Max Ernst — Galerie Jeanne Bucher Jaeger
À l’occasion du centenaire de la naissance du surréalisme, la galerie Jeanne Bucher Jaeger imagine un accrochage de Max Ernst composé des planches réalisées pour l’édition Histoire naturelle, publiée en 1926 par Jeanne Bucher. Ancrée dans son contexte historique, la proposition de la galerie n’en révèle pas moins un souffle artistique intact qui rejoint des problématiques contemporaines.
« Max Ernst — Histoire naturelle », Galerie Jeanne Bucher Jaeger | Paris, Marais du 21 septembre 2024 au 18 janvier 2025. En savoir plus Si tout semble commencer ici par une histoire d’oeil, c’est, comme souvent chez Max Ernst, derrière l’évidence que se donne la vérité. Car au-delà de la variation sur ce motif, c’est bien la question de la main, la prégnance du toucher qui fait le pont vers l’imaginaire. Réalisées avec le principe du frottage, elles présentent des associations de matières rendues par leur rencontre avec la pointe d’une mine de plomb. Jaillissant donc du dessous, l’intensité varie à l’aune de la matière et les rencontres, insolites, entre les espaces de travail évoquent autant le collage que le cadavre exquis.En perspective et toujours présente dans une scénographie intelligente refusant l’enfermement de l’œuvre dans son système, l’exposition joue avec les échos de la peinture vertigineuse d’Evi Keller, qui tendent, elles aussi à questionner notre aptitude à toucher. Dans ces combustions aux intensités tantôt glacées, tantôt brulantes, l’oeil fait face au doute ; s’agit-il même d’une image que l’on pourrait toucher ?
Plus encore, ces portraits de fragments renvoient à l’origine même de la matière, révélant cette complexité folle qui sourde au sein de tout objet, sous la main s’agite un chaos dont nous ne savons rien. Comme une nécessité déjouant l’évidence, les deux ensembles d’Ernst et de Keller se rencontrent dans une manière d’intensité et de chaleur qui dessine une chaîne esthétique d’une force troublante.
Car dans cette lecture sensible (dans tous les sens du terme) de la tradition scientifique des histoires naturelles, c’est l’imaginaire qui s’arrime à la description objective du réel et affirme déjà l’impossibilité de s’en séparer définitivement. Contre un positivisme triomphant, l’art de Max Ernst introduit déjà une strate de complexité, celle de l’interprète, travaillé par ses propres souvenirs, placés à juste titre en exergue dans la présentation de l’exposition1.

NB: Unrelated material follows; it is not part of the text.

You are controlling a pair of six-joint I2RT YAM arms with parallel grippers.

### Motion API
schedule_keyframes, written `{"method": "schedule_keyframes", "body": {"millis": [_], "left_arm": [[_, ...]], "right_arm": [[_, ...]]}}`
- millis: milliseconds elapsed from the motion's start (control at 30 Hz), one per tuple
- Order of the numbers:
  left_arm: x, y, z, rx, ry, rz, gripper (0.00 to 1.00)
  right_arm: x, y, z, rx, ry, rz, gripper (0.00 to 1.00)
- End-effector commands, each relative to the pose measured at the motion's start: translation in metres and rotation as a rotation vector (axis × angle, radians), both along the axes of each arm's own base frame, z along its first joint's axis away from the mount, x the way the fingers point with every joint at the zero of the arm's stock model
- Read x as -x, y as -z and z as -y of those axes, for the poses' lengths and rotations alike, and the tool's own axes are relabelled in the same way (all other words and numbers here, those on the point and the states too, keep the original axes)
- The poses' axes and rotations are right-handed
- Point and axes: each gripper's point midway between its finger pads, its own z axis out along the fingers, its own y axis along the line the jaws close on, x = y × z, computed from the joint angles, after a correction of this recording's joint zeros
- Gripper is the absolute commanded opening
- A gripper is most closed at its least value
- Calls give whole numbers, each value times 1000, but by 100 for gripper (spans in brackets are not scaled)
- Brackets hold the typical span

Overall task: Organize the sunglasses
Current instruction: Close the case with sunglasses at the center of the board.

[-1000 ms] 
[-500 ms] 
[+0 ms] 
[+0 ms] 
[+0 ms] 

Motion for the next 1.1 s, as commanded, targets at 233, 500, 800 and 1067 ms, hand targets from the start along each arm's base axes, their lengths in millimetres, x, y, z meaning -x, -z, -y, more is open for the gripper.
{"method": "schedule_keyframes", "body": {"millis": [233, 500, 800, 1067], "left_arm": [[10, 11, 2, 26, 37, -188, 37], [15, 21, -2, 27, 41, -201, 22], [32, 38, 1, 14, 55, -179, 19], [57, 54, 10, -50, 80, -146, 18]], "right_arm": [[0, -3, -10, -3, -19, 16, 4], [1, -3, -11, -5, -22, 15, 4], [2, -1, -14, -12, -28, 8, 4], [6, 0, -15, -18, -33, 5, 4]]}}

Redoublant le piège, Ernst ajoute à la reproduction une méthode automatisée pour nous renvoyer vers une nature qui a définitivement épuisé sa réalité. Là, les astres sont sous la main, l’oeil dérive au ciel, l’animal est mécanisé, comme déguisé, le végétal mal assis… Le papier du support semble même dicter sa loi à l’arbre dont il est né. Tout ordre se renverse ; tout ce qui apparaît, à l’exception d’un oeil majestueux (La roue de la lumière), se tient sur une ligne bancale, semblant révéler en négatif, dans le vide de la feuille, la possibilité d’un tout qui l’englobe et qu’il nous appartient de déceler.
Si ce n’est pas avec l’oeil donc, peut-être serait-ce avec le doigt ? Rien d’étonnant alors à ce que ces œuvres aient été pensées pour être manipulées, passées sous la main et parcourues au rythme de chacun. Ainsi exposées à hauteur d’yeux, intouchables, elles nous encouragent à tenter à notre tour de frotter ce monde qui nous fait face pour en faire émerger toutes les images que notre histoire voudra bien raconter.
Un jeu d’enfants qui a tout de l’activité la plus grave du monde ; à rebours de l’injonction parentale autoritaire ordonnant de ne toucher qu’avec les yeux, le peintre défie la physiologie, armé de l’autorité de l’art, pour nous entrainer, à sa suite, à voir avec les doigts.
1 Partant d’un souvenir d’enfance au cours duquel un panneau de faux acajou en face de mon lit avait joué le rôle de provocateur optique d’une vision de demi-sommeil (…). Je me décidais alors à interroger le symbolisme de cette observation et je tirai des planches une série de dessins en posant sur elles, au hasard, des feuilles de papier que j’entrepris de frotter à la mine de plomb.